__TASK STATEMENT__. Give an exact copy of the data that follows, but none of its pictures.

(Collection entries)
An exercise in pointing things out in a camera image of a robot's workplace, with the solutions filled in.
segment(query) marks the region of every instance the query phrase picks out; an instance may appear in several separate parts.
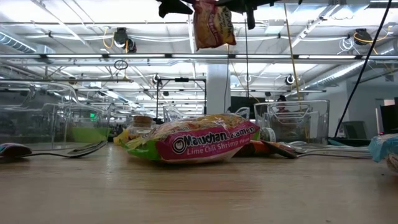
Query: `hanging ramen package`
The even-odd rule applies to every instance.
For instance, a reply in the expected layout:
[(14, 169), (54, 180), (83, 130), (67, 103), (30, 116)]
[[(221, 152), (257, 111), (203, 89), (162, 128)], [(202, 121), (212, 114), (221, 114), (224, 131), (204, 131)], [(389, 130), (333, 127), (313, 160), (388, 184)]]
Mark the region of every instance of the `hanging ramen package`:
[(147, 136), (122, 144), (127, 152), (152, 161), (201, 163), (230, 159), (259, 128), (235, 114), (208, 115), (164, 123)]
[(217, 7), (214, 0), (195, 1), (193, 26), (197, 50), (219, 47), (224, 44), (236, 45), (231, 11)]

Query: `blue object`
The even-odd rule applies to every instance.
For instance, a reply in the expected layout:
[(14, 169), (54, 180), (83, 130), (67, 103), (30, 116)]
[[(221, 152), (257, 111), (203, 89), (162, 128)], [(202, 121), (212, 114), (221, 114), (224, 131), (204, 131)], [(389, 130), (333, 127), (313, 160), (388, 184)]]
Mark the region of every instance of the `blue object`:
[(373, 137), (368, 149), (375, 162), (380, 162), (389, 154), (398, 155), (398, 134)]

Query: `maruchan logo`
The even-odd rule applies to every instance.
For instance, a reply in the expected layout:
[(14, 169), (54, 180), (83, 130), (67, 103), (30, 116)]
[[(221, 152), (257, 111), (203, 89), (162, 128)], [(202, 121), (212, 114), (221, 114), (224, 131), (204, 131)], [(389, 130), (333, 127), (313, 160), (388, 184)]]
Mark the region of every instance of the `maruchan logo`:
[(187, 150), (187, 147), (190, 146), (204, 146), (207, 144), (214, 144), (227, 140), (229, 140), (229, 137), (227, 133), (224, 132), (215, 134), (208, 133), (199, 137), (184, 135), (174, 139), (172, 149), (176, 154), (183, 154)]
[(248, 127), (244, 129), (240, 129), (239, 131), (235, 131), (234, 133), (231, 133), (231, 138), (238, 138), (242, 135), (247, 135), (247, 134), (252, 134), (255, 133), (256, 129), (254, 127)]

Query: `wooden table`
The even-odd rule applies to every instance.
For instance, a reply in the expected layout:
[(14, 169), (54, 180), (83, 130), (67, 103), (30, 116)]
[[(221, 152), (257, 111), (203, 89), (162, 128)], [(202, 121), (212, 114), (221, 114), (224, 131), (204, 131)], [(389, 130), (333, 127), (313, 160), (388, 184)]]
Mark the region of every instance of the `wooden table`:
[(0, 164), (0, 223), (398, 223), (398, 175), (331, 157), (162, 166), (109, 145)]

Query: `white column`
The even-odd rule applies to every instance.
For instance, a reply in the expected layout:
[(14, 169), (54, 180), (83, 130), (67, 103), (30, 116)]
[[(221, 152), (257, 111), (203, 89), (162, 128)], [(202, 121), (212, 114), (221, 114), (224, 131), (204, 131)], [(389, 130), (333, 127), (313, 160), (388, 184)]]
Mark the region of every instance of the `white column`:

__ANSWER__.
An exercise in pointing things out in a camera image of a robot's workplace, with the solutions filled in.
segment(query) marks the region of every instance the query phrase picks out; an instance may appear in several separate parts.
Query: `hanging ramen package`
The even-odd rule applies to every instance.
For instance, a reply in the expected layout:
[(14, 169), (54, 180), (83, 130), (67, 103), (30, 116)]
[[(221, 152), (257, 111), (203, 89), (162, 128)], [(202, 121), (212, 114), (221, 114), (224, 131), (204, 131)], [(389, 130), (333, 127), (313, 160), (388, 184)]]
Mark the region of every instance of the `hanging ramen package`:
[(147, 136), (122, 144), (127, 152), (152, 161), (201, 163), (230, 159), (259, 128), (235, 114), (208, 115), (164, 123)]
[(217, 7), (214, 0), (195, 1), (193, 26), (197, 50), (219, 47), (224, 44), (236, 45), (231, 11)]

Query: `blue object`
The even-odd rule applies to every instance.
For instance, a reply in the expected layout:
[(14, 169), (54, 180), (83, 130), (67, 103), (30, 116)]
[[(221, 152), (257, 111), (203, 89), (162, 128)], [(202, 121), (212, 114), (221, 114), (224, 131), (204, 131)], [(389, 130), (333, 127), (313, 160), (388, 184)]]
Mark the region of every instance of the `blue object`:
[(373, 137), (368, 149), (375, 162), (380, 162), (389, 154), (398, 155), (398, 134)]

Query: `maruchan logo`
The even-odd rule applies to every instance.
For instance, a reply in the expected layout:
[(14, 169), (54, 180), (83, 130), (67, 103), (30, 116)]
[[(221, 152), (257, 111), (203, 89), (162, 128)], [(202, 121), (212, 114), (221, 114), (224, 131), (204, 131)], [(389, 130), (333, 127), (313, 160), (388, 184)]]
Mark the region of every instance of the `maruchan logo`:
[(187, 150), (187, 147), (190, 146), (204, 146), (207, 144), (214, 144), (227, 140), (229, 140), (229, 137), (227, 133), (224, 132), (215, 134), (208, 133), (199, 137), (184, 135), (174, 139), (172, 149), (176, 154), (183, 154)]
[(248, 127), (244, 129), (240, 129), (239, 131), (235, 131), (234, 133), (231, 133), (231, 138), (238, 138), (242, 135), (247, 135), (247, 134), (252, 134), (255, 133), (256, 129), (254, 127)]

Query: `wooden table`
The even-odd rule applies to every instance.
For instance, a reply in the expected layout:
[(14, 169), (54, 180), (83, 130), (67, 103), (30, 116)]
[[(221, 152), (257, 111), (203, 89), (162, 128)], [(202, 121), (212, 114), (221, 114), (224, 131), (204, 131)], [(389, 130), (333, 127), (313, 160), (388, 184)]]
Mark the region of every instance of the `wooden table`:
[(0, 164), (0, 223), (398, 223), (398, 175), (331, 157), (162, 166), (109, 145)]

Query: `white column`
The even-odd rule applies to every instance.
For instance, a reply in the expected layout:
[(14, 169), (54, 180), (83, 130), (67, 103), (30, 116)]
[[(221, 152), (257, 111), (203, 89), (162, 128)], [(202, 121), (212, 114), (221, 114), (224, 131), (204, 131)], [(389, 130), (333, 127), (313, 160), (388, 184)]]
Mark the region of every instance of the `white column`:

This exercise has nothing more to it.